Authors: Geoff Harris, Robin Cruickshank, Steve Ames, NT
Event: 1998 TheMHS Conference
Subject: book of proceedings, consumer driven services, community based service, Mental Health Association of Central Australia in Alice Springs
Type of resource: Conference Presentations and Papers
Abstract: Now that the Burdekin Report and the National Mental Health Strategy have championed the rights of consumers and community-based services, it should be easy to establish such services where there is a clear need. Right? Those of us who have tried it know how frustrating it can be. While some mental health professionals are sympathetic to the new dogmas of mental health, the bureaucratic and political processes have not necessarily changed. Consumers now have the legitimate audacity to advocate for their own priorities, however this requires major persistence, energy and vision over an extended period just to overcome ordinary bureaucratic inertia. This paper outlines the experiences of the Mental Health Association of Central Australia in Alice Springs of establishing a rehabilitation service along consumer-driven Clubhouse lines.
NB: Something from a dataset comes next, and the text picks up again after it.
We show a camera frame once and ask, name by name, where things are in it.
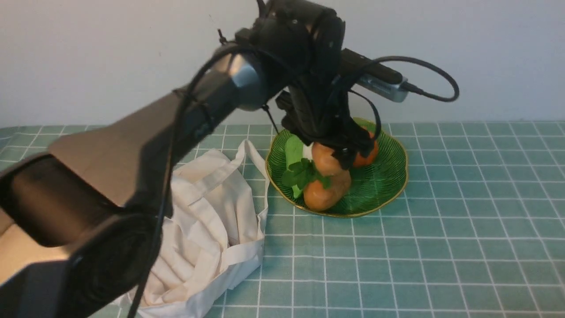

These experiences highlight the fact that consumers not only need a vision of what they want, they also need to know how to get it. Understanding the local politics, bureaucratic processes and timelines is essential. Also essential are the skills to write submissions, argue with health professionals, organise public meetings and deal with the media. Keeping up morale and enthusiasm over an extended period is also difficult. Not only is this very hard for consumers, it places mental health workers in a dilemma. The status quo is that clinical mental health services are ‘core’ while other services tend to take a lesser priority when it comes to allocating resources; a situation not necessarily supported by consumers. The consumer push for reallocation of resources poses a vexing problem for bureaucratic bean counters. Should resources be allocated according to the priorities of health professionals or consumers? The intent of this paper is to give food-for-thought for those working in mental health bureaucracies and to assist other groups or individuals that wish to establish a consumer-driven, community-based service.